Есенин встал с креслица и положил на стол перед Городецким свёрток.

   — А нет ли у вас чего-нибудь фольклорного, записей народного творчества — песен, частушек?

   — Есть и такое. Я назвал большую тетрадь этих записей «Рязанские побаски, канавушки и страдания».

   — Вот молодец! Недаром вас Блок так приветил.

   — Но, к сожалению, эта тетрадь осталась в родном моём селе Константинове.

   — Ничего. Время терпит. Видите ли, Есенин, вас, кажется, Сергеем Александровичем зовут?

   — Зовите Сергеем.

   — Так вот, Сергей свет Александрович, вашу «Радуницу» и ваши записи рязанских страданий я, с вашего разрешения, забираю у вас для издательства «Краса», с которым я крепко связан. Давайте договоримся, что вы об этих пока рукописных книжках никому ни гугу. Издательское дело — это как-никак коммерция. И ничего дурного в этом нет. Помните слова Пушкина: «Не продаётся вдохновенье, но можно рукопись продать». Будем считать, что «Краса», не покупая вашего вдохновения, закупила у вас рукописи. По рукам?

   — По рукам! — вспыхнув от радости, живо отозвался Есенин.

   — В апреле уже поздно, а в мае, Бог даст, мы дадим в «Красе» анонс о ближайшем выходе ваших двух книжек. Не тревожьтесь, рядом с вашим именем будет и имя вашего покорного слуги Сергея Городецкого. Два тёзки на одной странице.

   — Я буду молчать.

   — Вот ещё что. Печатать стихи сразу в книжке — нерасчётливо. Все их надо пропустить через периодику.
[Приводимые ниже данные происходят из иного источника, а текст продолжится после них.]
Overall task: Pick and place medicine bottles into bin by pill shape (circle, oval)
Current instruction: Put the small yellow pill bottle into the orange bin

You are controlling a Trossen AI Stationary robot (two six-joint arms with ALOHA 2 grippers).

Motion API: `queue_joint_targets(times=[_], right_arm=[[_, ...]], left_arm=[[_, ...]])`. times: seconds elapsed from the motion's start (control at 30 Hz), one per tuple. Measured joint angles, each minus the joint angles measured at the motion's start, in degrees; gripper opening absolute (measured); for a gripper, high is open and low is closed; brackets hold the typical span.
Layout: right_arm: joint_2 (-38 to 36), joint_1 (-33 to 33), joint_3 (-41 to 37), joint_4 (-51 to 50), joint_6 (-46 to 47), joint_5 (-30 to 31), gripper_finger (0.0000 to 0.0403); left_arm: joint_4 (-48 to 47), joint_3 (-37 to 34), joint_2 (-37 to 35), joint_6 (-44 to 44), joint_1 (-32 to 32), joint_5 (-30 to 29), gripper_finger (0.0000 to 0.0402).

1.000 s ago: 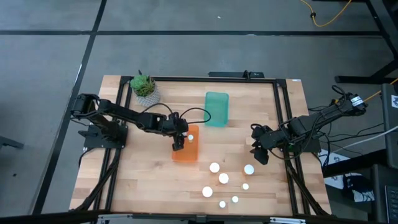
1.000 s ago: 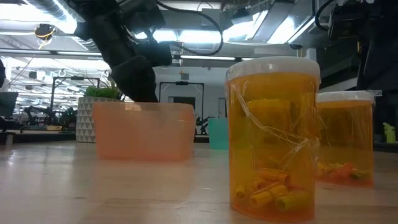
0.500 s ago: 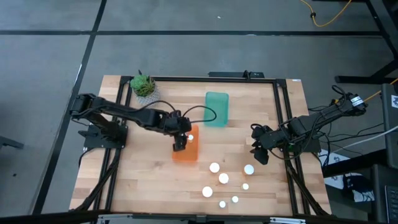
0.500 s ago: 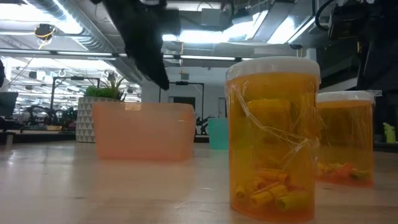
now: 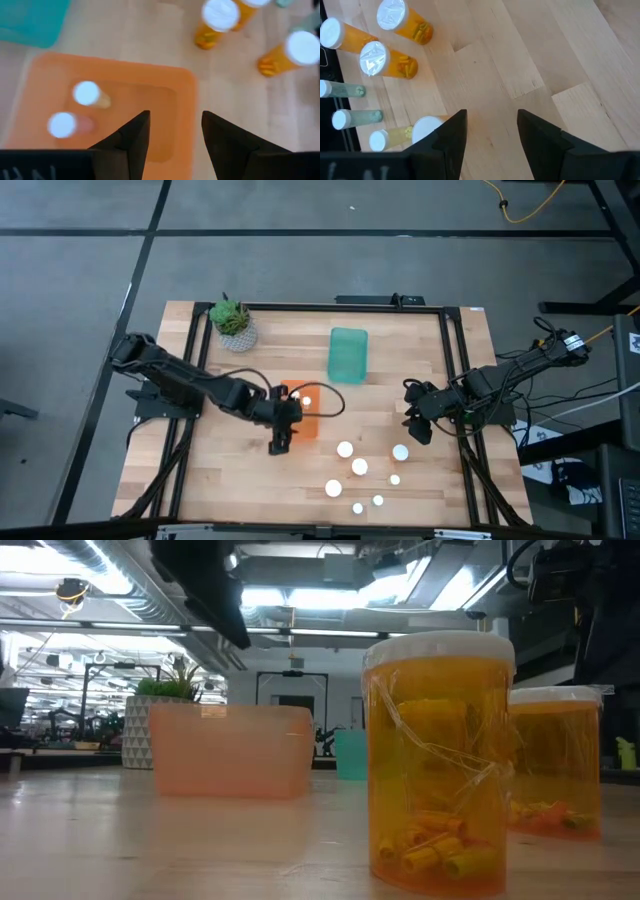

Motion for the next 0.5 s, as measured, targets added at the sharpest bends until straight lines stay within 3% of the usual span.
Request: queue_joint_targets(times=[0.3, 0.5], right_arm=[[0.00, -0.02, 0.01, 0.07, -1.77, 3.24, 0.0177], [0.02, 0.92, 3.26, 0.11, -1.87, -0.14, 0.0177]], left_arm=[[0.71, 0.01, 0.00, -0.10, -4.94, -4.06, 0.0171], [1.74, 0.01, 0.00, -0.10, -5.42, -5.66, 0.0171]])
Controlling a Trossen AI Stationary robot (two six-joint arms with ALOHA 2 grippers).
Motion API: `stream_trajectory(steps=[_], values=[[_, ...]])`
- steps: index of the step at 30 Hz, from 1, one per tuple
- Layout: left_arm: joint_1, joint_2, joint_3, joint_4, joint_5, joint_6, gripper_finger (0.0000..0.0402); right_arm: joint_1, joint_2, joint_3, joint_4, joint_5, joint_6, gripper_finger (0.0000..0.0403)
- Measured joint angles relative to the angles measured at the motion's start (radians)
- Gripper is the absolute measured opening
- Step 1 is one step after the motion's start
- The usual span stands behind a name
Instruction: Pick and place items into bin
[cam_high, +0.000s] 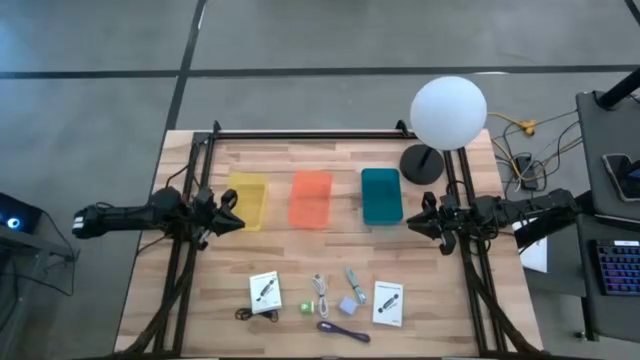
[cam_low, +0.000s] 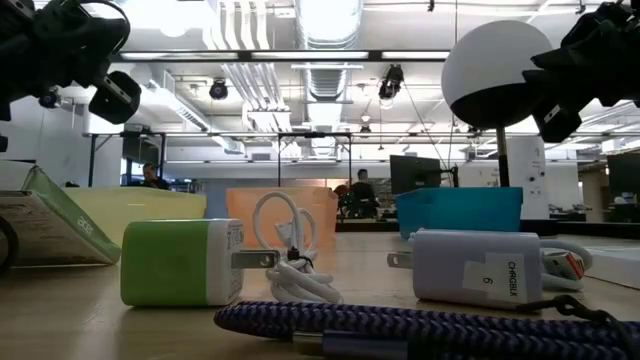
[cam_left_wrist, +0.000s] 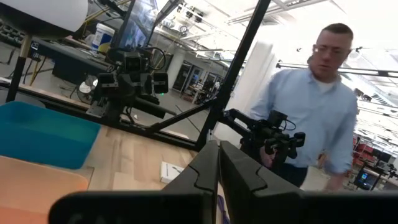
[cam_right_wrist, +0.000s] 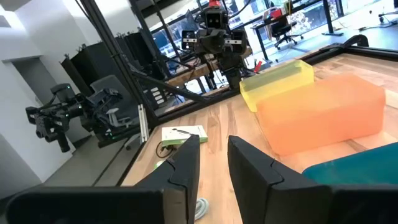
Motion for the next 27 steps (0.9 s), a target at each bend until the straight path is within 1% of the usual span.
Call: stream_trajectory(steps=[10, 11, 12, 14, 15, 18, 20, 23, 25, 27], values=[[0.000, 0.000, 0.000, 0.000, 0.000, 0.000, 0.0000, 0.000, 0.000, 0.000, 0.000, 0.000, 0.000, 0.0073], [0.000, 0.000, 0.000, 0.000, 0.000, 0.000, 0.0000, 0.000, 0.000, 0.000, 0.003, 0.012, 0.000, 0.0073], [0.000, 0.000, 0.000, 0.000, 0.000, 0.000, 0.0000, 0.000, 0.001, 0.000, 0.010, 0.048, 0.005, 0.0073], [0.000, 0.000, 0.000, 0.000, 0.000, 0.000, 0.0000, -0.001, 0.000, 0.000, 0.028, 0.133, 0.071, 0.0073], [0.000, 0.000, 0.000, 0.000, 0.000, 0.000, 0.0000, -0.001, 0.000, 0.000, 0.041, 0.155, 0.124, 0.0073], [0.000, 0.000, 0.000, 0.000, 0.000, 0.000, 0.0000, -0.001, 0.000, 0.000, 0.066, 0.186, 0.301, 0.0073], [0.000, 0.000, 0.000, 0.000, 0.000, 0.000, 0.0000, -0.001, 0.000, 0.000, 0.074, 0.186, 0.377, 0.0073], [0.000, 0.000, 0.000, 0.000, 0.000, 0.000, 0.0000, -0.001, 0.000, 0.000, 0.086, 0.194, 0.398, 0.0073], [0.000, 0.000, 0.000, 0.000, 0.000, 0.028, 0.0000, -0.002, 0.000, 0.000, 0.108, 0.245, 0.413, 0.0073], [0.000, 0.000, 0.000, 0.000, 0.000, 0.092, 0.0000, -0.002, 0.000, 0.000, 0.153, 0.303, 0.441, 0.0073]])
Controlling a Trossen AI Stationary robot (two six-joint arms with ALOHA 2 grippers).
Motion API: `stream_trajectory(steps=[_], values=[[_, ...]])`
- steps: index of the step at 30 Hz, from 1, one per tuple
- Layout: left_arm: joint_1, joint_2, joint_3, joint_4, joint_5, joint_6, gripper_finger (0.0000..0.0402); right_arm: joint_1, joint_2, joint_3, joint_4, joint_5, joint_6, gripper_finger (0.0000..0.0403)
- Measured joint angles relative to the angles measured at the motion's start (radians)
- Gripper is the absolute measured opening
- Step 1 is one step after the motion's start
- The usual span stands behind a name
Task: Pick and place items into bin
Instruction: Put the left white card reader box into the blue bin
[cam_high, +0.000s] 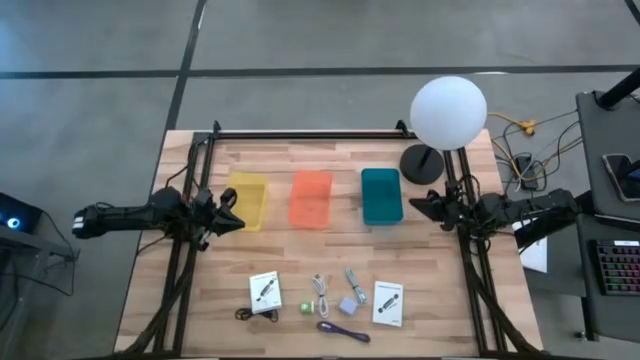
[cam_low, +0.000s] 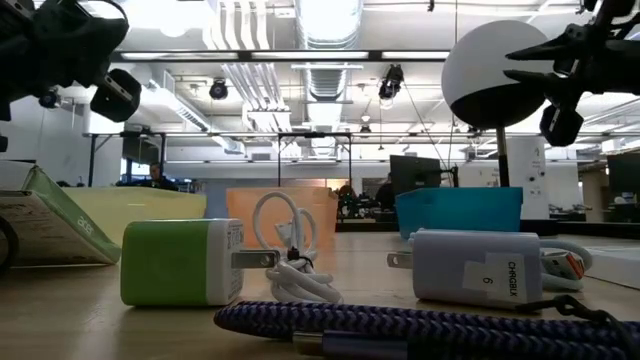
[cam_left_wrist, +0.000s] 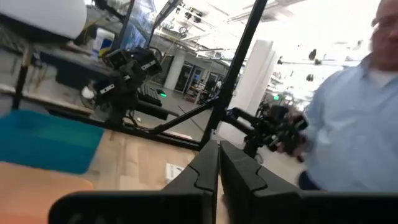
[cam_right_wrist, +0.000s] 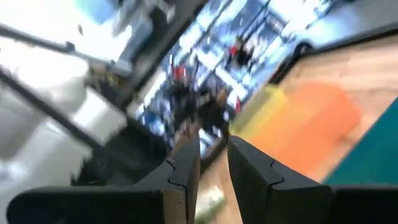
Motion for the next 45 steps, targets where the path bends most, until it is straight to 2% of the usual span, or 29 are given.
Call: stream_trajectory(steps=[3, 8, 11, 14, 17, 20, 24, 27, 30, 33, 35, 37, 39, 45], values=[[0.000, 0.000, 0.000, 0.007, 0.000, 0.107, 0.0000, 0.000, 0.012, 0.001, 0.123, -0.006, 0.041, 0.0073], [0.000, 0.000, 0.000, 0.089, 0.000, 0.113, 0.0000, 0.000, 0.070, 0.001, 0.198, 0.004, 0.168, 0.0073], [-0.001, 0.000, 0.000, 0.144, 0.000, 0.043, 0.0000, 0.000, 0.121, 0.000, 0.207, 0.018, 0.180, 0.0073], [-0.001, 0.000, 0.000, 0.240, -0.015, -0.069, 0.0000, 0.000, 0.196, 0.000, 0.291, 0.033, 0.218, 0.0073], [-0.001, 0.002, 0.000, 0.344, -0.086, -0.141, 0.0000, 0.000, 0.306, 0.000, 0.469, 0.046, 0.268, 0.0073], [0.000, 0.000, 0.000, 0.474, -0.119, -0.150, 0.0000, 0.000, 0.440, 0.025, 0.599, 0.069, 0.277, 0.0073], [-0.001, -0.001, 0.000, 0.621, -0.145, -0.082, 0.0000, 0.000, 0.627, 0.126, 0.585, 0.065, 0.290, 0.0073], [0.000, -0.001, 0.000, 0.711, -0.272, -0.047, 0.0000, 0.000, 0.783, 0.207, 0.580, 0.039, 0.316, 0.0073], [0.000, -0.002, 0.003, 0.811, -0.344, -0.063, 0.0000, 0.000, 0.923, 0.285, 0.581, 0.031, 0.278, 0.0073], [0.000, 0.000, 0.027, 0.838, -0.446, -0.047, 0.0000, -0.002, 1.054, 0.357, 0.578, 0.036, 0.265, 0.0073], [0.000, 0.000, 0.067, 0.836, -0.473, -0.044, 0.0000, -0.014, 1.134, 0.404, 0.563, 0.035, 0.305, 0.0073], [0.000, 0.011, 0.111, 0.773, -0.485, -0.024, 0.0000, -0.032, 1.203, 0.439, 0.533, 0.024, 0.379, 0.0076], [0.000, 0.032, 0.173, 0.605, -0.506, 0.016, 0.0000, -0.054, 1.268, 0.472, 0.514, -0.037, 0.422, 0.0085], [0.000, 0.180, 0.475, -0.186, -0.542, 0.088, 0.0033, -0.097, 1.426, 0.576, 0.471, -0.198, 0.544, 0.0141]])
   — Михаил Павлович Мурашёв дал мне несколько рекомендаций в редакции журналов. Он просил вас посмотреть.

Есенин вынул из кармана мурашёвские записки и положил на стол. Городецкий деловито прочёл их и одобрил:

   — Миша — ловкач и тонкий психолог. Ювелирная работа. Берите и смело стучитесь. Я уже кое с кем говорил о вас. От себя прибавлю две рекомендации.

Сергей Митрофанович взъерошил рукой волосы и стал быстро писать на аккуратно нарезанных листочках.

Исписав один листочек, протянул его Есенину:

   — Это очень влиятельному журналисту Либровичу.

Есенин с волнением прочёл:

«Дорогой Сигизмунд Феликсович! Направляю к Вам Сергея Есенина — наш новый юный талант. Надеюсь, Вы примете его стихи и оплатите по рукописи и прилично. Ему нужна поддержка. Скоро пришлю Вам новую «игру». Ваш С. Городецкий. 11 марта 1915 года».

Пока Есенин читал, Городецкий успел набросать и протянул вторую записку:

   — А это издателю очень симпатичного «Ежемесячного журнала» добрейшему Миролюбову.

Есенин прочёл:

«II. III. 1915. Дорогой Виктор Сергеевич! Приласкайте молодой талант — Сергея Александровича Есенина. В кармане у него — рубль, а в душе богатство».

Городецкий по-свойски подмигнул Есенину:

   — На сегодня рекомендаций хватит. Вряд ли успеете всех редакторов обойти. Надеюсь, копии всех стихов у вас есть?

   — Есть.

   — Ну тогда, как охотников напутствуют: ни пуха ни пера!

Мурашёв как в воду глядел: все его предсказания начали сбываться. Есенин буквально разрывался на части: устраивал стихи в печать, читал стихи редакторам, каждую свободную минуту посвящал сочинению новых, потому что впервые в его жизни спрос на его стихи превышал предложение.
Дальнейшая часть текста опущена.